“Study to Gather Gene Data for All Families”
I work on Diamond-Blackfan anemia (DBA) at the Dana-Farber Cancer Institute, Department of Pediatric Oncology in Boston, MA, in Dr. Colin Sieff's lab. The funding from the DBA Foundation for my grant proposal "Phenotype-genotype correlation in Diamond-Blackfan anemia" has enabled me to screen DNA for ribosomal protein S19 (RPS19) gene mutations from all DBA families from the USA and from outside the country, who want to participate in the study. It also gives me an opportunity to search for relationships between RPS19 mutations and clinical symptoms in DBA. I work with research technician, Ela Latawiec, who pursues blood samples, and with Drs. Donna Neuberg and Shuli Li, the statisticians, who statistically calculate the relationship between RPS19 genotype and DBA phenotype. This project is conducted in collaboration with the Diamon-Blackfan anemia registry run by Drs. Jeffrey Lipton, Adrianna Vlachos, and Clinical Research Coordinator Eva Atsidaftos, who evaluate clinical status and collect blood samples from the patients and their family members.
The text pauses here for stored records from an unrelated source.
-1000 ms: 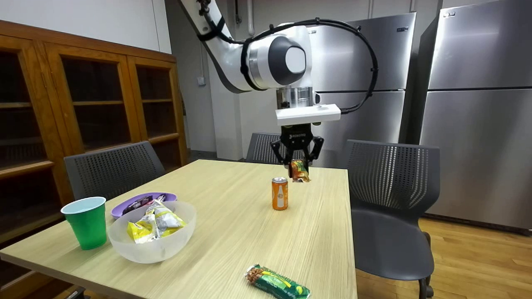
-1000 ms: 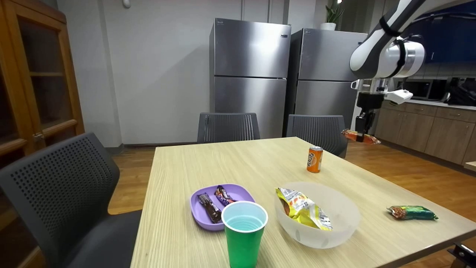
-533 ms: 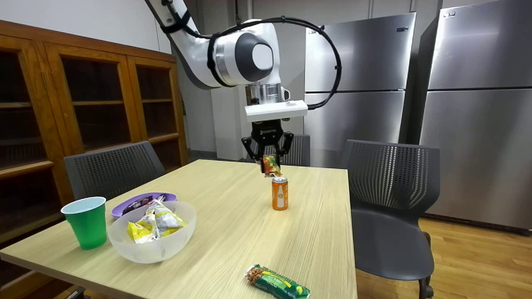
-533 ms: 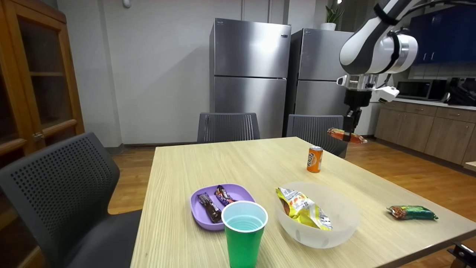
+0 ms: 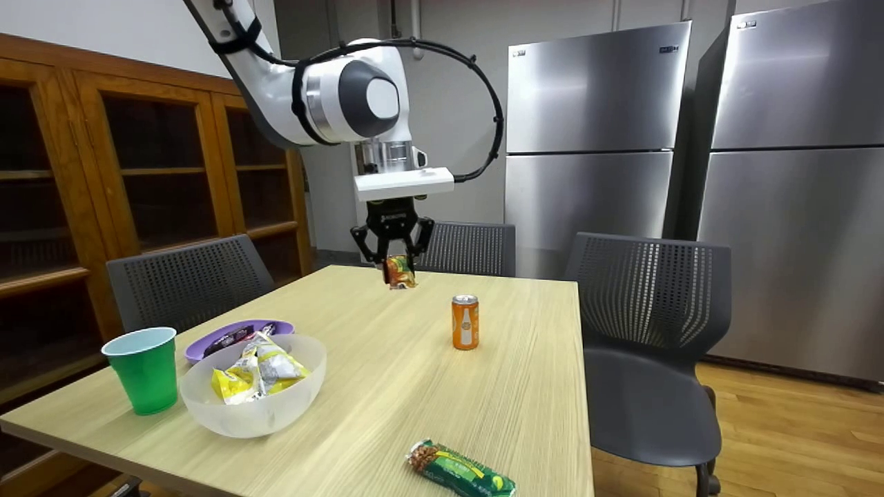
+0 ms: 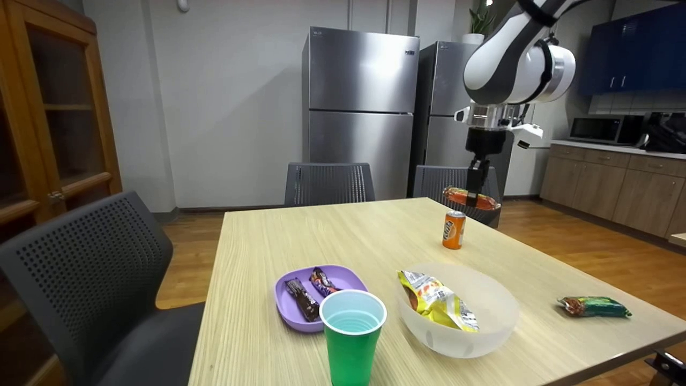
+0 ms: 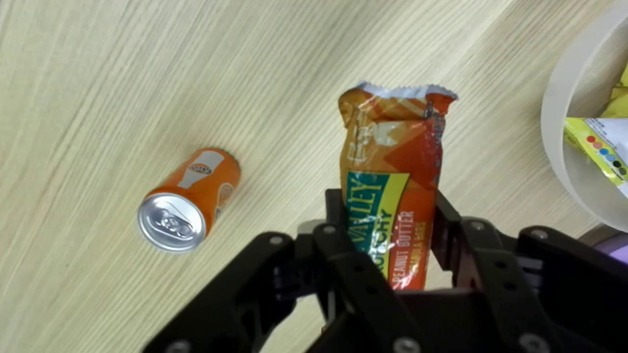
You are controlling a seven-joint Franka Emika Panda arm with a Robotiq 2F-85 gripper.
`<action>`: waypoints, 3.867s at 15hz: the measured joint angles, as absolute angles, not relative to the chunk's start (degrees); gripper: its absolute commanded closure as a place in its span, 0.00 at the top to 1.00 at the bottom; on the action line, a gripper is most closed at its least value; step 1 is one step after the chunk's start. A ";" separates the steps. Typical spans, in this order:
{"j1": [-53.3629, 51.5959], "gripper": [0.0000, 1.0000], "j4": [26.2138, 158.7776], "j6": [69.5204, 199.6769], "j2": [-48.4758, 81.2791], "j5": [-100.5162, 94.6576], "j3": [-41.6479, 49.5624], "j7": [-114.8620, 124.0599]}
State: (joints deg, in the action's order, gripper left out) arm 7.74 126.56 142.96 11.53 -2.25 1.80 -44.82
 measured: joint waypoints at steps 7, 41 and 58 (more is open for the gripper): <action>4.33 0.18 125.47 142.96 13.69 -2.44 -1.16 -44.90; -8.79 0.18 106.43 136.86 33.32 -0.33 -9.71 -9.96; -10.74 1.00 105.96 137.03 36.62 -0.33 -8.32 0.93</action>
State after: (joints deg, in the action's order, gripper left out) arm -10.74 105.96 137.03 36.62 -0.33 -8.32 0.93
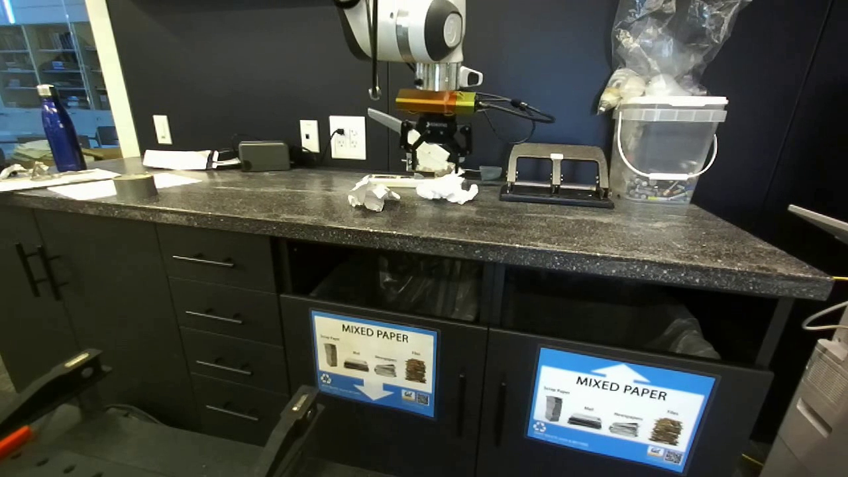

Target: Put the tissue into the rubbish bin.

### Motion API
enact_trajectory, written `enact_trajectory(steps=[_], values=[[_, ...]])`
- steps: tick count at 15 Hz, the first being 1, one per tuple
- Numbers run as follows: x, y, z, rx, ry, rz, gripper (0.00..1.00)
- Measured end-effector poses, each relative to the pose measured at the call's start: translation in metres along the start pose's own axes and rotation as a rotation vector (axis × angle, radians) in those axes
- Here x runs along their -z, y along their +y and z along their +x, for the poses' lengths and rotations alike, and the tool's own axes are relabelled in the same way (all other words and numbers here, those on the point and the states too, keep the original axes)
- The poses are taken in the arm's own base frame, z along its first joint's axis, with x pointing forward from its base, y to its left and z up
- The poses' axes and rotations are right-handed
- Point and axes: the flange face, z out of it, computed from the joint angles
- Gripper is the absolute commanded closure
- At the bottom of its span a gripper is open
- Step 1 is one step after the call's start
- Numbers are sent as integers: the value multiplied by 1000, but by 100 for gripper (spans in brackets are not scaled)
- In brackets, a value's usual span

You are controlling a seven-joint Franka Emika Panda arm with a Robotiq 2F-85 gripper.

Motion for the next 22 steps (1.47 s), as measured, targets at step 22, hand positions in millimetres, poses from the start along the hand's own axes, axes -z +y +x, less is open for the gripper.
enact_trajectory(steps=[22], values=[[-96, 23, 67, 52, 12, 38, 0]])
The first DBA gene, RPS19 identified by Dr. Dahl's group is mutated in approximately 25% of patients, however its role in DBA remains unknown. The clinical heterogeneity of DBA is still among the most challenging and poorly understood aspects of the disease. Although severe anemia is a prominent feature of DBA, mild anemia or only subtle indications of the red cells abnormality such as increased MCV and/or elevated erythrocyte adenosine deaminase activity are found in some patients. In previous reports the clear correlation between phenotype and a specific mutation was not found. However, a recent study in the UK showed the possibility of phenotype-genotype correlations with respect to hematological severity of anemia and physical anomalies. To further address the question whether there are correlations between genotype such specific RPS19 mutation or lack of these mutations and the clinical symptoms, we undertook more detailed investigation based on larger group of DBA patients.
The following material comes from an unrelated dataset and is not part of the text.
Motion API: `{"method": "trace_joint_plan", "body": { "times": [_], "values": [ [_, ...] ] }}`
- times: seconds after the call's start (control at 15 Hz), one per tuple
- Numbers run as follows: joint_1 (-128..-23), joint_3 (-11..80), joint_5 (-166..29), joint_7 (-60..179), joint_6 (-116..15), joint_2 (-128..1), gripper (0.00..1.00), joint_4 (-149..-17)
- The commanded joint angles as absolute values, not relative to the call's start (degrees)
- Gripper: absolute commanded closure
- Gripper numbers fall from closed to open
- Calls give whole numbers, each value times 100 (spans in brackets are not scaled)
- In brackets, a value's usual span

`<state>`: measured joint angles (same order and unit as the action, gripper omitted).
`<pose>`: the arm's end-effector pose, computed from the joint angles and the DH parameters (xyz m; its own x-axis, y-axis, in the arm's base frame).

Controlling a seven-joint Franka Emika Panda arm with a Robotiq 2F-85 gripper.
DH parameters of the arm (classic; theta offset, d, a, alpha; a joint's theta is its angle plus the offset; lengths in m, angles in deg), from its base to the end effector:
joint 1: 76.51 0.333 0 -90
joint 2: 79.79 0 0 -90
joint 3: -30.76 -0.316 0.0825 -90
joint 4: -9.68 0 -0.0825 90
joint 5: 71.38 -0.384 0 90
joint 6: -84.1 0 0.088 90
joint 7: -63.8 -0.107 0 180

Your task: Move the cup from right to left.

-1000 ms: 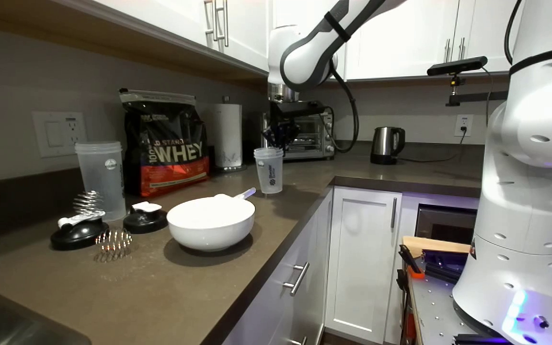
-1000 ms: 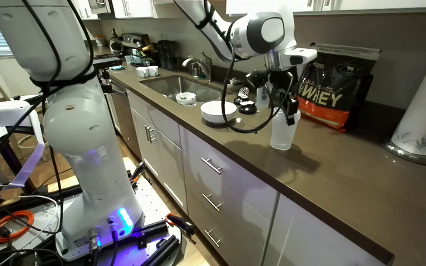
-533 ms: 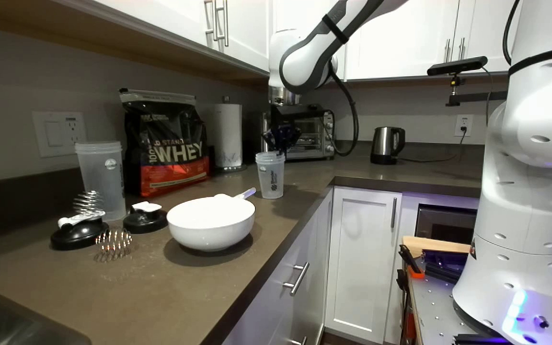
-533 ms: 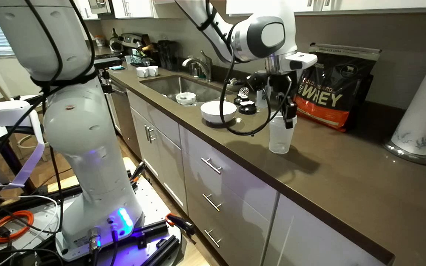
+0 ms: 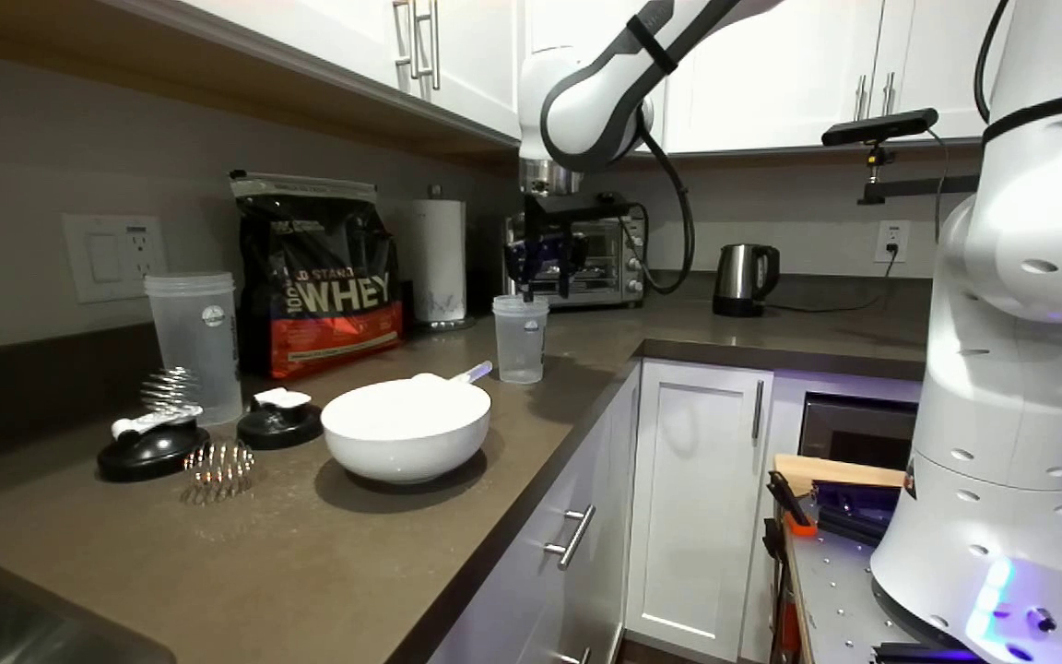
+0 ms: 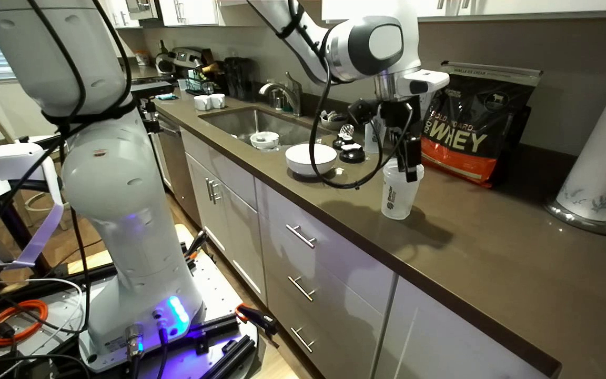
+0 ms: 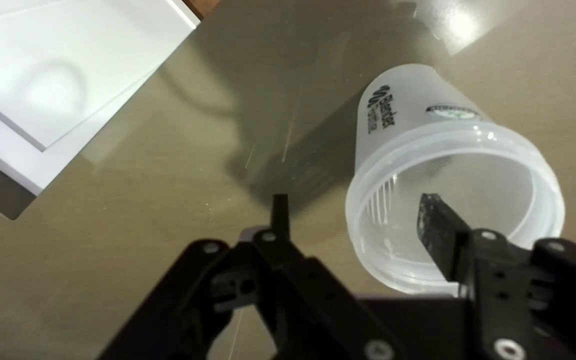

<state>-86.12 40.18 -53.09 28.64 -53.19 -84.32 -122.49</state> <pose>0.4875 -0.1713 0.3943 0.7314 -0.6342 0.2505 -0.6726 -0.7314 0.1122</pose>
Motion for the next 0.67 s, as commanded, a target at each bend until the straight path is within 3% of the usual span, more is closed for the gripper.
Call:
{"method": "trace_joint_plan", "body": {
  "times": [0.0, 0.6],
  "values": [
    [-8613, 3854, -5346, 3047, -4855, -8996, 2, -12332],
    [-8039, 3804, -7557, 5459, -4538, -9878, 0, -12468]
  ]
}}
Our objective is to sequence DNA from at least 400 unrelated DBA patients for mutations in RPS19 gene. We expect to find RPS19 mutations in approximately 100 patients and plan to screen DNA from family members of these patients. We will then investigate the relationship between RPS19 genotype and the clinical symptoms, such as severity of anemia, response to steroid treatment, different physical anomalies, and presence of the malignancy in a family. These relationships may be useful in genetic counseling allowing the prediction of the clinical course of the disease in families with certain mutations. The potential phenotype-genotype correlations may further our understanding of the role of RPS19 protein in erythopoiesis and development and the functional significance of specific RPS19 mutations. Other comparisons will be clinical symptoms in two groups of patients with and without the RPS19 mutations. We will investigate whether there is a statistical difference between these two groups of patients with respect to hematological severity of the disease, physical anomalies, cancer, and evolution of the disease over time.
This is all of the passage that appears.